## The task
Determine how many lines in the entries below contain the word "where". The reply is that number alone.

┌──

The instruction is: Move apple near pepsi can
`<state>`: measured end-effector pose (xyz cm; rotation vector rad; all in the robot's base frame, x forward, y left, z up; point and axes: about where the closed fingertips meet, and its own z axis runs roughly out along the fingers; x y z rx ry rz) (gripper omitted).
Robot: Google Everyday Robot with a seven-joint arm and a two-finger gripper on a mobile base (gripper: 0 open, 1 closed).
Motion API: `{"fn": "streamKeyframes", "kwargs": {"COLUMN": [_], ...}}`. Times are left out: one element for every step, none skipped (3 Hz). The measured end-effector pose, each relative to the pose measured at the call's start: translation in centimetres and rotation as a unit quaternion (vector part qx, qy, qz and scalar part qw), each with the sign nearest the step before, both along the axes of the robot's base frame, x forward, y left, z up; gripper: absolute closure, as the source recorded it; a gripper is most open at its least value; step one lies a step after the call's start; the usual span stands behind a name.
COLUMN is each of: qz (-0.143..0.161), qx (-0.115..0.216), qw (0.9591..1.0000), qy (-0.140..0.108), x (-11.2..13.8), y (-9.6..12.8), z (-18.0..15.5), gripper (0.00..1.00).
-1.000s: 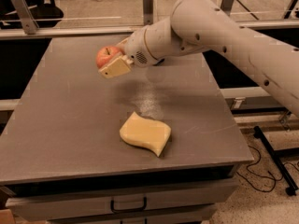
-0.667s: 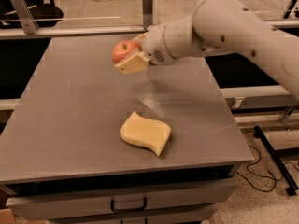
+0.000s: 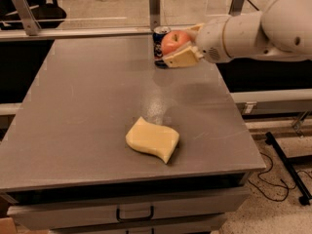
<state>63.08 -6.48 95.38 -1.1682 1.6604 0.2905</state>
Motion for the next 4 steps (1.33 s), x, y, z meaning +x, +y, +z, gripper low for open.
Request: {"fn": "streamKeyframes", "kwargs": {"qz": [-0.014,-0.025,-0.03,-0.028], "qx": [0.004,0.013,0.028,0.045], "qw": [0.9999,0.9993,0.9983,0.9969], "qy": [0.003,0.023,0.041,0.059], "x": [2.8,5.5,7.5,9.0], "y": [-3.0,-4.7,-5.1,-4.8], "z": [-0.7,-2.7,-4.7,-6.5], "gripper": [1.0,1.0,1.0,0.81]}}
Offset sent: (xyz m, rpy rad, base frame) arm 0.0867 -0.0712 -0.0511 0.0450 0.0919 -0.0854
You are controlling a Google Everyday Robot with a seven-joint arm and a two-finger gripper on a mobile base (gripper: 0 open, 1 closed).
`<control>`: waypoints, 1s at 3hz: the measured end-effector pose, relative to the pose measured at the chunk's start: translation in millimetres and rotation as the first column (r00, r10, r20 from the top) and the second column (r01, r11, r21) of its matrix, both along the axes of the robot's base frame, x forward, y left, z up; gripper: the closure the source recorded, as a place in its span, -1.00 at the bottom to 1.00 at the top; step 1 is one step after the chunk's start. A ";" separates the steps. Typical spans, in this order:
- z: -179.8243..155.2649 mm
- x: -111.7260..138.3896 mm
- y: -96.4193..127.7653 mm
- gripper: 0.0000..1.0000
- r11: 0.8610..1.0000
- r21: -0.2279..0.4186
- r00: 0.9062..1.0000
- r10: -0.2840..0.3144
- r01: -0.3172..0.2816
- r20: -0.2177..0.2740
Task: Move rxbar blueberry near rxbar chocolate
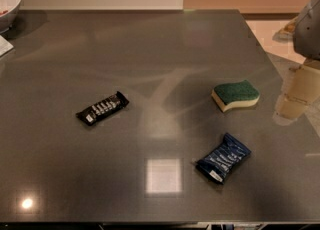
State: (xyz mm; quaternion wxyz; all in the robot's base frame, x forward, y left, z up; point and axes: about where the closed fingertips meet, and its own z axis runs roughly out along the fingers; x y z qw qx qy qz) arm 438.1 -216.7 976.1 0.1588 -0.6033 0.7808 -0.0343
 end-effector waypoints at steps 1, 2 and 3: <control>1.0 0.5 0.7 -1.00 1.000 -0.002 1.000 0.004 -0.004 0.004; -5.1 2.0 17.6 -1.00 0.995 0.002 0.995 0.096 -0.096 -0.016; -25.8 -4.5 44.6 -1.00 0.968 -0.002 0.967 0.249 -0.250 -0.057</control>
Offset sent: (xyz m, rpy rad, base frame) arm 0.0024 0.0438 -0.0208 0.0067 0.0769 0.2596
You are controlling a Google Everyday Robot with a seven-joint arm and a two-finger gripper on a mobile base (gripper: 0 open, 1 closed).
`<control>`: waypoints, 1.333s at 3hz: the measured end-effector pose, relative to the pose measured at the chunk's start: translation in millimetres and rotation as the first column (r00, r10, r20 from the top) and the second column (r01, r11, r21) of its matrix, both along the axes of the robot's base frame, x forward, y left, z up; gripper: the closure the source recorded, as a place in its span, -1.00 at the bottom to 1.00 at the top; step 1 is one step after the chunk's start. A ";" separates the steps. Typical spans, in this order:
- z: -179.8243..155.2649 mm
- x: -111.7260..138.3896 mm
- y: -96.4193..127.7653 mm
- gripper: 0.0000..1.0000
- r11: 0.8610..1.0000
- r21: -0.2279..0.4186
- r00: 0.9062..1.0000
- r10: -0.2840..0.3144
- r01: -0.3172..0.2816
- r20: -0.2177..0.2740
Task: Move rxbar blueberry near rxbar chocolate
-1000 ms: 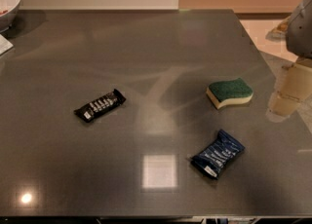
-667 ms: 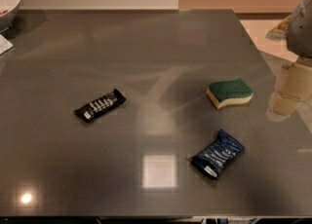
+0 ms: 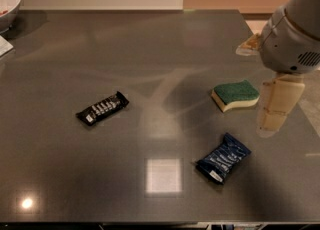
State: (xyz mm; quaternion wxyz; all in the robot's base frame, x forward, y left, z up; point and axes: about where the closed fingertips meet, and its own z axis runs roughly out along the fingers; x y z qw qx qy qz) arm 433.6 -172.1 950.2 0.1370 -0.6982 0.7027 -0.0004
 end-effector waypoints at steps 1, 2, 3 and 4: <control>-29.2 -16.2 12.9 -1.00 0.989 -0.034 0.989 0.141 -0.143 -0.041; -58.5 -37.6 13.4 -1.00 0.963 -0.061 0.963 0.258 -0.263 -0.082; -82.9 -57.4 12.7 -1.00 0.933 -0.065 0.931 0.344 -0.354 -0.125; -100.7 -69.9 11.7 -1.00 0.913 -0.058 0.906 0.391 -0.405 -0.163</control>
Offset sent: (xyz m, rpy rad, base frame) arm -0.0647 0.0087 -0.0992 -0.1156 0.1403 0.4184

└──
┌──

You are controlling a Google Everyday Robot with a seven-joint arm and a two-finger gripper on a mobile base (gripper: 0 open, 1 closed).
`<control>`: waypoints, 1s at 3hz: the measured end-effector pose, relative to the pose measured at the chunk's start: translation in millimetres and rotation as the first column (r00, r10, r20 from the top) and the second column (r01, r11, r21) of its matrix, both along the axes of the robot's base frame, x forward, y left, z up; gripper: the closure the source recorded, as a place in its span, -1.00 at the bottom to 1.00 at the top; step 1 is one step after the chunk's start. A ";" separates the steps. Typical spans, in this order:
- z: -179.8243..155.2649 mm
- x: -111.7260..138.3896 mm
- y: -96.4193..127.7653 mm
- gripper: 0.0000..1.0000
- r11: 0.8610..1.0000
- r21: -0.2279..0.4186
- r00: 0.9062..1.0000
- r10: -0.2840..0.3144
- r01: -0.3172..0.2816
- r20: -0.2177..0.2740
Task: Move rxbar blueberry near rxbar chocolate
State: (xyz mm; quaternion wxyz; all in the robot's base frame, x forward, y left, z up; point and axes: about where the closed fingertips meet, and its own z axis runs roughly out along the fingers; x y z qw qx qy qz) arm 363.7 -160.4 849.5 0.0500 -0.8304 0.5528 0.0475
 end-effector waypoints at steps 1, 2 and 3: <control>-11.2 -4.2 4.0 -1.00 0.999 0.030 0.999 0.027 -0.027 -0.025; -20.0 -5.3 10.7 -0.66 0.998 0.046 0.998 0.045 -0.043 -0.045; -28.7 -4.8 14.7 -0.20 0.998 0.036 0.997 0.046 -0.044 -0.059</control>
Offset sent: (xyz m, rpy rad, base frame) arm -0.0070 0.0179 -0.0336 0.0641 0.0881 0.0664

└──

## Problem solution
4